Thanks to the fertility of volcanic soil and sufficient thermal excursions, Sicilian lemons are famous for being nutrient-dense, juicy and fragrant. They are often preferred for making lemon syrup, especially the organic ones. Making lemon syrup requires the whole lemon so using organic lemons is important as to avoid any chemical contamination pre- or post-harvest treatment.
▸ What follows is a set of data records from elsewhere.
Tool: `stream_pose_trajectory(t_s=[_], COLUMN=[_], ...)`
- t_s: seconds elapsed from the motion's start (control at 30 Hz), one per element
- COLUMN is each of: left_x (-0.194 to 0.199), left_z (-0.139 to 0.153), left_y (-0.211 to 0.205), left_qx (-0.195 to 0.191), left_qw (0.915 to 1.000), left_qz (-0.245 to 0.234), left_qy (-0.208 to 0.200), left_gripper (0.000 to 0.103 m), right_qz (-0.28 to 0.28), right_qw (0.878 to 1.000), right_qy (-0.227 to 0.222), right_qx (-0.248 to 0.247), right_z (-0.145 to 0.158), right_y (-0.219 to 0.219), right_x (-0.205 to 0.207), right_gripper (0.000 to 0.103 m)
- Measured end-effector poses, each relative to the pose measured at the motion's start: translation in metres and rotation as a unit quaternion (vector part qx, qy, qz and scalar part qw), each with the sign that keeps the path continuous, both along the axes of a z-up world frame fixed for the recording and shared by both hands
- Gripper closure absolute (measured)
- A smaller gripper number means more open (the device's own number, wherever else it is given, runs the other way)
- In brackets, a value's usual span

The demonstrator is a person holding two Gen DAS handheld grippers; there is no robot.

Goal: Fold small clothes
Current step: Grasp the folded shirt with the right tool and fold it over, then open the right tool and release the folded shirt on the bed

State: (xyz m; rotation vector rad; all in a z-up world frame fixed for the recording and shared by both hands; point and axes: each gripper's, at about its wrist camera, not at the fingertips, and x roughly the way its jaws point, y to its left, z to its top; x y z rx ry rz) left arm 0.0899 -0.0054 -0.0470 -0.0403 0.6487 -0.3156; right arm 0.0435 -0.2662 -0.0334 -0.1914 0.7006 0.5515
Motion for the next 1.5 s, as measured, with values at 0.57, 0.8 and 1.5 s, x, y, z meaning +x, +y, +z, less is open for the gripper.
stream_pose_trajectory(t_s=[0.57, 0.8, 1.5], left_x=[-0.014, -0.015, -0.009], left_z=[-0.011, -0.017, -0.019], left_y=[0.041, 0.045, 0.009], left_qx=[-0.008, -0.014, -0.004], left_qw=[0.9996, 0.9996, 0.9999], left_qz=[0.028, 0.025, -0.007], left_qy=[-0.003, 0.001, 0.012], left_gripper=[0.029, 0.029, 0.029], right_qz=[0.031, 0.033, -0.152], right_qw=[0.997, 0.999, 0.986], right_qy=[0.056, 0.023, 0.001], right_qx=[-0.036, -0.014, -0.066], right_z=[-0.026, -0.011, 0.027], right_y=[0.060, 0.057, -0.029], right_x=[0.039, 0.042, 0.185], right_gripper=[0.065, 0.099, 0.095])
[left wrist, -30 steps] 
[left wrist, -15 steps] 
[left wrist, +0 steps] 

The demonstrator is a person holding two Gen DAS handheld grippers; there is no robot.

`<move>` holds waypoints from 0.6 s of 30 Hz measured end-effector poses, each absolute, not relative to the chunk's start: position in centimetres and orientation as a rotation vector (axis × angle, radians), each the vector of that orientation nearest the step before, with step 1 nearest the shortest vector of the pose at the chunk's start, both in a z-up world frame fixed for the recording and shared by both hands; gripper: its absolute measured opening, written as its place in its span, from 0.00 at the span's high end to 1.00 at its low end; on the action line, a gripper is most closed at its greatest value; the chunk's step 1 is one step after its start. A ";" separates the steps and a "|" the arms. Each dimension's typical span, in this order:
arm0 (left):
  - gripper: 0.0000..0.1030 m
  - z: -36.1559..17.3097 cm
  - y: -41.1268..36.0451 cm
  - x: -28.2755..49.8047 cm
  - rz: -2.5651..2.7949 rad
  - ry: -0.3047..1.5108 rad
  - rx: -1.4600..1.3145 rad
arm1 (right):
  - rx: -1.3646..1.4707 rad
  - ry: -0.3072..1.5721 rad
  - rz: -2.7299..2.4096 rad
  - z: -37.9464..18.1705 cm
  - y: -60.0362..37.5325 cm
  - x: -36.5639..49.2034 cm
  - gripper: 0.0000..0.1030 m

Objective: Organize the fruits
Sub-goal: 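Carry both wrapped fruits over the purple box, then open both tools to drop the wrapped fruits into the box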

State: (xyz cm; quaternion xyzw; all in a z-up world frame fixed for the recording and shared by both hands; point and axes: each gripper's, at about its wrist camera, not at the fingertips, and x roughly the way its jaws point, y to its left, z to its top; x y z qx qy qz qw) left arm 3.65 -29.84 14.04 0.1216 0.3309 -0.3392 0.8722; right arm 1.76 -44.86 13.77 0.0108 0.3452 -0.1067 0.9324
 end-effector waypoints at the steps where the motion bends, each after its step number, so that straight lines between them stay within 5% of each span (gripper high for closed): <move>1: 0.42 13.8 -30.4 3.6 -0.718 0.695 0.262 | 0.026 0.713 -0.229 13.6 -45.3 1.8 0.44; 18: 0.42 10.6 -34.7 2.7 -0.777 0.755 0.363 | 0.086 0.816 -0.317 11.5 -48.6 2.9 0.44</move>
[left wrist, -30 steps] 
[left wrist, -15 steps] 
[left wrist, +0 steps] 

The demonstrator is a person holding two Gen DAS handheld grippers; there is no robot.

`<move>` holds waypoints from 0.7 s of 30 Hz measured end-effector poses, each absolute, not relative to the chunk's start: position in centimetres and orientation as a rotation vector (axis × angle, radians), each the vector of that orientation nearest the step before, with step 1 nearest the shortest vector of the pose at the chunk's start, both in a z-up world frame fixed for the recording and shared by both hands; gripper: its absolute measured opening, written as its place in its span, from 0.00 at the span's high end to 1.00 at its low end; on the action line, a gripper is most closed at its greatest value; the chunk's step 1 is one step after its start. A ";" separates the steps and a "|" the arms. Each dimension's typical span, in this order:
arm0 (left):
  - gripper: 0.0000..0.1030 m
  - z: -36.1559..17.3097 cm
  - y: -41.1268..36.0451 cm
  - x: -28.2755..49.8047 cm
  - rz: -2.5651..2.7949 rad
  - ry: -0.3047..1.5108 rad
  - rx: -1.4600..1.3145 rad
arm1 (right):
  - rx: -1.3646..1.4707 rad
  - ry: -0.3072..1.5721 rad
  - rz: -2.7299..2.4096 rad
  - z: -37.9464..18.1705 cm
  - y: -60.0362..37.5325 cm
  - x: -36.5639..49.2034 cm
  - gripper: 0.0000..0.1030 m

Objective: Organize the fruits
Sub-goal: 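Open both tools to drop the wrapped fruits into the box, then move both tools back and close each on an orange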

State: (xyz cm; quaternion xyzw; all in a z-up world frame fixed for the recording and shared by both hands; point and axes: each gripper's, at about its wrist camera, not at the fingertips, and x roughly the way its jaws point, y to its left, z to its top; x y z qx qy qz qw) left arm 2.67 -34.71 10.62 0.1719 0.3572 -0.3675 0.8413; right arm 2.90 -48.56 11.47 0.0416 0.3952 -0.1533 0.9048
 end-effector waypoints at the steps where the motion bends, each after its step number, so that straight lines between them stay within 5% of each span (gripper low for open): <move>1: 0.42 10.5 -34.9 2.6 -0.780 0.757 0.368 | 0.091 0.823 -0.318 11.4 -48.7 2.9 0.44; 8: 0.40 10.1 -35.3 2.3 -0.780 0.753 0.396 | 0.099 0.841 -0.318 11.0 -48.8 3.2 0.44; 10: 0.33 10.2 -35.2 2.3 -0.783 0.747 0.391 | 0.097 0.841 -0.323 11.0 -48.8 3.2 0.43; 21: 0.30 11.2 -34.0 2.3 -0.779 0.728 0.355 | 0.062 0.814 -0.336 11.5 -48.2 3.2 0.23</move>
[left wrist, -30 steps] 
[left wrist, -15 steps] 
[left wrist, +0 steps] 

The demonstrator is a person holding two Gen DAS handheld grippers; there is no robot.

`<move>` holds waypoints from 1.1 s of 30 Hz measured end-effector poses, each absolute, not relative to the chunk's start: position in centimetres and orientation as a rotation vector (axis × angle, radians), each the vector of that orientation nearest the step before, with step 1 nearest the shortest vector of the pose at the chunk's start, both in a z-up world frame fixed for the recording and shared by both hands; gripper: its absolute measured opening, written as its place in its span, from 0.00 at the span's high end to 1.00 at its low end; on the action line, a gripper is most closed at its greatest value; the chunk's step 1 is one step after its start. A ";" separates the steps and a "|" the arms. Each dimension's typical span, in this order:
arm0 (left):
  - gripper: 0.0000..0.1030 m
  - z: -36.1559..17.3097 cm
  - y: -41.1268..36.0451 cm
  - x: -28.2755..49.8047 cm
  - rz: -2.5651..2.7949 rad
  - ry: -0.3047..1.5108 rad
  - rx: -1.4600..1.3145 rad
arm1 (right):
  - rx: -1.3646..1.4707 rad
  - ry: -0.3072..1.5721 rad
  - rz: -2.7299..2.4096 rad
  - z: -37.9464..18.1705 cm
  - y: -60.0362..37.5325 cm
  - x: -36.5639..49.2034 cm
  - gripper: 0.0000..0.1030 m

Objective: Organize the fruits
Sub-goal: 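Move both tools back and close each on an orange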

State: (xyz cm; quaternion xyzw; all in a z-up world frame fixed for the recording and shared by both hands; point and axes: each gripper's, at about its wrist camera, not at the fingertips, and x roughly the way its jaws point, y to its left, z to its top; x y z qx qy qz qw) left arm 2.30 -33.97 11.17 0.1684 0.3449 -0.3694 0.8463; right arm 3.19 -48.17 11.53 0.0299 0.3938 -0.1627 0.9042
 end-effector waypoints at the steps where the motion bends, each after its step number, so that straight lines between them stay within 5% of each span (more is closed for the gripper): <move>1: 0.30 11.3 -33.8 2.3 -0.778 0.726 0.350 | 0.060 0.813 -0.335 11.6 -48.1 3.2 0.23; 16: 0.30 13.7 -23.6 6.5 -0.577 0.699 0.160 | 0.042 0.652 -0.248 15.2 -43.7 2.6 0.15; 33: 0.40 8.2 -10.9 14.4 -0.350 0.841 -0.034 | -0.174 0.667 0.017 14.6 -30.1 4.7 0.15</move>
Health Benefits: Dissolving phlegm and relieving cough, harmonizing the stomach and moistening the lungs, promoting body fluid and strengthening the spleen, it can be used to relieve symptoms such as dry cough, sore throat, excessive phlegm, and fatigue due to colds. For friends who smoke and drink too much, stay up late, and talk too much, can drink it regularly.
Ingredients:
1 kg lemon (5-8)
1.1 kg rock sugar
1 slice of dried mandarin peel (optional)
1. Wash the organic Sicilian lemons
2. Slice them and cut into 4 parts
3. Remove seeds
4. Put the cut lemons into the ceramic pot
5. Lay the rock sugar on top
6. Soak in hot water and stripe the dried mandarin peel (optional)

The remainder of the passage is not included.